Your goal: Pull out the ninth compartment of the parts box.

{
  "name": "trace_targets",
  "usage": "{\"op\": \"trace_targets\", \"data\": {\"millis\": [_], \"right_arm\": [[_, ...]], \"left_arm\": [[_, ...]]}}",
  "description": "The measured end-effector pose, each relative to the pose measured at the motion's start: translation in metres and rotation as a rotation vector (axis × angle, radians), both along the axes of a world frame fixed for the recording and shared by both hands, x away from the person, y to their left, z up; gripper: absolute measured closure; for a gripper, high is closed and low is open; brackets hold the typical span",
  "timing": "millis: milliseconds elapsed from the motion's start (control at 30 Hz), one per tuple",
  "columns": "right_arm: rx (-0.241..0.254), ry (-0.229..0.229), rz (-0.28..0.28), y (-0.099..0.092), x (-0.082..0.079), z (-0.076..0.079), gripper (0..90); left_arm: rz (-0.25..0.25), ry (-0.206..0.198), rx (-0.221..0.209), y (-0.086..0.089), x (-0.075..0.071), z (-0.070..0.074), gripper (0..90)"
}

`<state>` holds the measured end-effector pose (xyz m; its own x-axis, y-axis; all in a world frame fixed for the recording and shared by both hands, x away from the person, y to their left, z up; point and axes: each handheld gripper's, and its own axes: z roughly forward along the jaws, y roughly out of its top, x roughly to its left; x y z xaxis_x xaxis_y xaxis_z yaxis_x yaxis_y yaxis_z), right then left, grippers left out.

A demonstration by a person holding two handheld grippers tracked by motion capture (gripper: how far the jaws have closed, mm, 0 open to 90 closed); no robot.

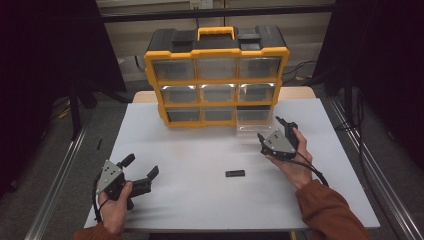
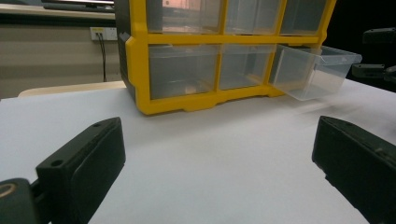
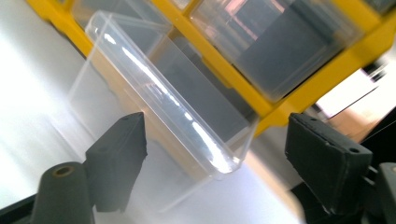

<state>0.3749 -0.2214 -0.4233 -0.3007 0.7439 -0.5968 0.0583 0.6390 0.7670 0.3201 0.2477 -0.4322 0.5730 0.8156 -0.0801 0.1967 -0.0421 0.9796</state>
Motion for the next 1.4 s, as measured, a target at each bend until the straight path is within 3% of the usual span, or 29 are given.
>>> {"op": "trace_targets", "data": {"millis": [100, 133, 167, 200, 233, 267, 333, 367, 567, 967, 1333, 1400], "right_arm": [[0.108, 0.035, 0.0, -0.004, 0.001, 0.002, 15.2], [0.108, 0.035, 0.0, -0.004, 0.001, 0.002, 15.2], [0.177, 0.06, 0.003, -0.007, 0.001, 0.003, 12.9], [0.177, 0.06, 0.003, -0.007, 0.001, 0.003, 12.9], [0.205, 0.07, 0.005, -0.007, 0.0, 0.003, 12.5], [0.263, 0.095, 0.01, -0.009, -0.001, 0.004, 11.9], [0.31, 0.112, 0.025, -0.01, -0.002, 0.004, 10.3], [0.31, 0.112, 0.025, -0.01, -0.002, 0.004, 10.3], [0.499, 0.191, 0.091, -0.012, -0.007, 0.002, 3.8], [0.606, 0.2, 0.055, -0.02, -0.022, -0.001, 0.0], [0.616, 0.165, 0.016, -0.031, -0.034, -0.004, 0.9], [0.638, 0.168, 0.009, -0.035, -0.036, -0.003, 1.1]], "left_arm": [[0.0, 0.001, -0.004, 0.0, 0.0, 0.0, 2.6], [0.0, 0.001, -0.004, 0.0, 0.0, 0.0, 2.6], [0.005, 0.001, -0.013, -0.001, 0.0, 0.0, 2.6], [0.004, 0.001, -0.013, -0.001, 0.0, 0.0, 2.6], [0.004, 0.001, -0.008, -0.001, 0.0, 0.0, 2.6], [0.005, 0.001, -0.012, -0.001, 0.001, 0.0, 2.6], [0.005, 0.001, -0.012, -0.001, 0.001, 0.0, 2.6], [0.005, 0.001, -0.012, -0.001, 0.001, 0.0, 2.6], [0.0, -0.002, -0.006, -0.001, 0.0, 0.0, 2.6], [-0.001, -0.007, -0.015, -0.001, -0.002, 0.002, 2.6], [0.016, -0.001, -0.024, 0.002, -0.002, 0.001, 2.6], [0.015, 0.008, -0.042, 0.002, -0.002, 0.0, 2.6]]}}
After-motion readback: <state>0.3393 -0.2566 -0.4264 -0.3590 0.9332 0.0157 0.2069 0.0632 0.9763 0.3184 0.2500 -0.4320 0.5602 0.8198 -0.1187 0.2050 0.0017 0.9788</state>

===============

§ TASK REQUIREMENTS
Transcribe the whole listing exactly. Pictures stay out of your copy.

§ RESULT OF THIS TASK
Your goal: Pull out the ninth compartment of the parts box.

{
  "name": "trace_targets",
  "usage": "{\"op\": \"trace_targets\", \"data\": {\"millis\": [_], \"right_arm\": [[_, ...]], \"left_arm\": [[_, ...]]}}",
  "description": "The measured end-effector pose, each relative to the pose measured at the motion's start: translation in metres and rotation as a rotation vector (axis × angle, radians), both along the axes of a world frame fixed for the recording and shared by both hands, x away from the person, y to their left, z up; gripper: absolute measured closure; for a gripper, high is closed and low is open; brackets hold the typical span",
  "timing": "millis: milliseconds elapsed from the motion's start (control at 30 Hz), one per tuple",
  "columns": "right_arm: rx (-0.241..0.254), ry (-0.229..0.229), rz (-0.28..0.28), y (-0.099..0.092), x (-0.082..0.079), z (-0.076..0.079), gripper (0..90); left_arm: rz (-0.25..0.25), ry (-0.206..0.198), rx (-0.221..0.209), y (-0.086..0.089), x (-0.075..0.071), z (-0.070..0.074), gripper (0..90)"
}

`<state>` holds the measured end-effector pose (xyz m; its own x-axis, y-axis; all in a world frame fixed for the recording and shared by both hands, x away from the person, y to their left, z up; point and axes: each handheld gripper's, and its own axes: z roughly forward along the jaws, y roughly out of its top, x roughly to its left; x y z xaxis_x xaxis_y xaxis_z yaxis_x yaxis_y yaxis_z), right then left, grippers left out.

A demonstration by a person holding two handheld grippers tracked by motion capture (gripper: how far the jaws have closed, mm, 0 open to 90 closed); no robot.


<state>0.3749 -0.2214 -0.4233 -0.3007 0.7439 -0.5968 0.0583 0.6390 0.7670 0.3201 0.2477 -0.4322 0.5730 0.8156 -0.0801 0.1967 -0.0421 0.9796</state>
Motion for the next 1.4 s, as measured, a target at each bend until the straight path is within 3% of the usual span, or 29 are given.
>>> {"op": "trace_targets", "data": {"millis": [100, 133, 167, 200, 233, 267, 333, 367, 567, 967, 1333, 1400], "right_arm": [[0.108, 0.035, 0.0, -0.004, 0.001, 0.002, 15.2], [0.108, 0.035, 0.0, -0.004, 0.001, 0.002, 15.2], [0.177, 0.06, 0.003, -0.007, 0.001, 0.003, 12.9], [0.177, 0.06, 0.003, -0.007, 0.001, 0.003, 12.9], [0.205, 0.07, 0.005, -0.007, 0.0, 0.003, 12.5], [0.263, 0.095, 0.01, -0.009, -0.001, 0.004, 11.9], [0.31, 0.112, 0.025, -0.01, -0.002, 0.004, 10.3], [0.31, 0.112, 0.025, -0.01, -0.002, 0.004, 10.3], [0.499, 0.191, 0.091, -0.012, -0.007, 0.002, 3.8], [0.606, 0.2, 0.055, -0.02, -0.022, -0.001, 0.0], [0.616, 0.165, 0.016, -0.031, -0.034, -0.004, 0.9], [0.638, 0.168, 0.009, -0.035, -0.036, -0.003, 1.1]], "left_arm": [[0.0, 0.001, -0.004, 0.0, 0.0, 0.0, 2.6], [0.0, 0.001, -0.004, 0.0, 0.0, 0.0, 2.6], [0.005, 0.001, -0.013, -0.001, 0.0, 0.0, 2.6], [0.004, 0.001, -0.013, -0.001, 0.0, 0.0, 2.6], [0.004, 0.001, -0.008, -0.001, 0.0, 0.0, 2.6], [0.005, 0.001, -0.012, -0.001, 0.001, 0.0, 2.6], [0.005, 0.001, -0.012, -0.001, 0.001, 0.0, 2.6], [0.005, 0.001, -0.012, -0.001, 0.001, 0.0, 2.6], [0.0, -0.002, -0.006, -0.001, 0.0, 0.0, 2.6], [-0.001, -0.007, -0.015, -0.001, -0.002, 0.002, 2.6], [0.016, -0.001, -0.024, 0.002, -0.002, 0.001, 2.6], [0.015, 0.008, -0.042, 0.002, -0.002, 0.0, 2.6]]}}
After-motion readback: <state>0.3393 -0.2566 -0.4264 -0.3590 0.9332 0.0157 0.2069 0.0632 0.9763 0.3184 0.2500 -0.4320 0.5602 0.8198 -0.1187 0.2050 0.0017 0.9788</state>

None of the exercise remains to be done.